The performance is mostly stellar too. That i7 processor chews through video renders while I simultaneously stream music and have twenty Chrome tabs open. The Bang & Olufsen speakers deliver shockingly rich audio for built-ins - I canceled my external speaker order after hearing how deep the bass goes during movie nights.
But here's where things get messy. Like another reviewer, I discovered the GPU situation is borderline criminal. That powerful NVIDIA GTX 1650? It sits dormant unless you're gaming, thanks to HP's locked BIOS preventing you from disabling the inferior integrated graphics. Basic tasks like scrolling through Word docs with simple shapes become laggy visual nightmares due to Intel's terrible drivers.

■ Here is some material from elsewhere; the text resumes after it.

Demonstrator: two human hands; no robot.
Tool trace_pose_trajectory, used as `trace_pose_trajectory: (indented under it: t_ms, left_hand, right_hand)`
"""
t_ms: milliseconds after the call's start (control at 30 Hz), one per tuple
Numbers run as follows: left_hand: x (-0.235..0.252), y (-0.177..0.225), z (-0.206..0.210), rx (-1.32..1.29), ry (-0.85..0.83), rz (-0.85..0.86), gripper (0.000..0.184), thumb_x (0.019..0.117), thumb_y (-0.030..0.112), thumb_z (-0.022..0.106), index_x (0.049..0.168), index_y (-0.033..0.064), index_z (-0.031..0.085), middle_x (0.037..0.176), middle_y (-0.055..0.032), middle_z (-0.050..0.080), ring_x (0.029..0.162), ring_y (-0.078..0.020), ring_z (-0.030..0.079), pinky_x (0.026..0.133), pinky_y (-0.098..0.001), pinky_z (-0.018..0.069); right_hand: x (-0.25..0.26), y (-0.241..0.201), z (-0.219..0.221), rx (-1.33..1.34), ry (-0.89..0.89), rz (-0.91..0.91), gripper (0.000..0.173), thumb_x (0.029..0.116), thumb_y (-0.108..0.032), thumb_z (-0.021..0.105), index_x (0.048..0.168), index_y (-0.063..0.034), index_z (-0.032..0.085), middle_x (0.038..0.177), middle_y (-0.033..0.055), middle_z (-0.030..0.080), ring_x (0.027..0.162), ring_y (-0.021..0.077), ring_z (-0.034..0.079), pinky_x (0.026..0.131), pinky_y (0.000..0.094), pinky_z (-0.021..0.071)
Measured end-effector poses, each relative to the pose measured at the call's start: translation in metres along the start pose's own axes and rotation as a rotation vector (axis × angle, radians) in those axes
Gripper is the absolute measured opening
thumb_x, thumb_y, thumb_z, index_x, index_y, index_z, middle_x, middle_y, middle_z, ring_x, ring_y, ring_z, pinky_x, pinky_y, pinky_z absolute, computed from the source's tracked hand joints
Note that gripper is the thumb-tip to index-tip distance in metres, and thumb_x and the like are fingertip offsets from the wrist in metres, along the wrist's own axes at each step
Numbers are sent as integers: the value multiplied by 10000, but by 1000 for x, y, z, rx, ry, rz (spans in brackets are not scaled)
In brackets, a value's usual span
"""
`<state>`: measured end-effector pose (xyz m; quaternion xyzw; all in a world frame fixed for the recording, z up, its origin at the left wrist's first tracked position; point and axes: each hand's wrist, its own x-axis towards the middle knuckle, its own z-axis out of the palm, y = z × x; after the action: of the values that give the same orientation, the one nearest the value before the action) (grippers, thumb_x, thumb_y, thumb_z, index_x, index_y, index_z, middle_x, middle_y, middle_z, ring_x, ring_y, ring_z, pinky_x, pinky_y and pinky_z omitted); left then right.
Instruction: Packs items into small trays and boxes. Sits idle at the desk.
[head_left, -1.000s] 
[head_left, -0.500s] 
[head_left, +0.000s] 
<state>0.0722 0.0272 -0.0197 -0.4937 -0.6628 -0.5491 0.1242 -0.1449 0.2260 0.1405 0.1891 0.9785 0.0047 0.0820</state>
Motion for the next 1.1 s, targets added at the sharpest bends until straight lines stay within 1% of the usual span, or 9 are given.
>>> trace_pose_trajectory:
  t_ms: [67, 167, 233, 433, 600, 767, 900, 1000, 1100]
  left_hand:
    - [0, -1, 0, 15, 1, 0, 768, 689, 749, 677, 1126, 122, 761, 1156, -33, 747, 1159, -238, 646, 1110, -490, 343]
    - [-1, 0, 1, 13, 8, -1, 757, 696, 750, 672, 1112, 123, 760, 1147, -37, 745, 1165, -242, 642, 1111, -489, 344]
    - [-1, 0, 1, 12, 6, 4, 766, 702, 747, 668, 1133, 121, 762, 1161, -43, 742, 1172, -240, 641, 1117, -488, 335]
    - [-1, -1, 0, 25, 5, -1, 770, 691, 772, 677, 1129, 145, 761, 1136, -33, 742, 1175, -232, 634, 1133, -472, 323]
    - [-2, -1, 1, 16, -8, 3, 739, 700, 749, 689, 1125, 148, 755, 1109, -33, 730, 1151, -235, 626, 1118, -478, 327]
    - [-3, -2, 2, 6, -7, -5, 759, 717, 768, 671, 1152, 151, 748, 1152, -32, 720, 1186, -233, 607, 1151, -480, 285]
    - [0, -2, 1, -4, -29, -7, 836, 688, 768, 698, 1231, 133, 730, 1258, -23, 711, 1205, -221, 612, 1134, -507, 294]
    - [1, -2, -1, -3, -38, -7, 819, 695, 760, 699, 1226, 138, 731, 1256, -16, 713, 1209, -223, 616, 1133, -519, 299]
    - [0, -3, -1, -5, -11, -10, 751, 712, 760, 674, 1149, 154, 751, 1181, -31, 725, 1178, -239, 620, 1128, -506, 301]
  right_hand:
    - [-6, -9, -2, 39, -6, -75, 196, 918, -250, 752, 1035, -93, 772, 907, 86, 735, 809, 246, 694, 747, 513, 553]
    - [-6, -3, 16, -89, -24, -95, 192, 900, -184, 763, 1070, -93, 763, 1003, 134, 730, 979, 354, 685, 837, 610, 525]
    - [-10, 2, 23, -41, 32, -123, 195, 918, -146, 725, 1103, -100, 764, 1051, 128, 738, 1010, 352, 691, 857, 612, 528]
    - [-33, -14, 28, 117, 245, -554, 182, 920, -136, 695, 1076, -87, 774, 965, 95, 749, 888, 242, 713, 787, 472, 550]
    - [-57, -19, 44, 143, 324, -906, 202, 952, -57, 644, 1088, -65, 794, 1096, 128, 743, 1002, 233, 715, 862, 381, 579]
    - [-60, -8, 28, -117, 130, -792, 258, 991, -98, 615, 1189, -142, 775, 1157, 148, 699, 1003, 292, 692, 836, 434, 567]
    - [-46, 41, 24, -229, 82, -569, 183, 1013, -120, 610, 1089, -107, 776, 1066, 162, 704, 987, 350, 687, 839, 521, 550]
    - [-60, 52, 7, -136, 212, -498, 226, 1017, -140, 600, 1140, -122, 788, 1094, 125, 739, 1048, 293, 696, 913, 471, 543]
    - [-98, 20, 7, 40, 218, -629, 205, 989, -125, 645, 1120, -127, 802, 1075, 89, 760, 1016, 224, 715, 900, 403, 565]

Worse yet, mine died exactly one month after warranty expired - a horror story mirrored by other buyers. When a $1,500+ machine becomes an oversized paperweight that soon, it makes you question everything. The Thunderbolt ports and blazing SSD feel meaningless when reliability is this questionable.
Would I recommend it? Only to very specific users: Design professionals who'll exploit that glorious screen but can tolerate potential early failure, or gamers who'll actually utilize the NVIDIA card. For everyone else? Proceed with extreme caution - this Envy might leave you feeling... well, envious of better-built alternatives.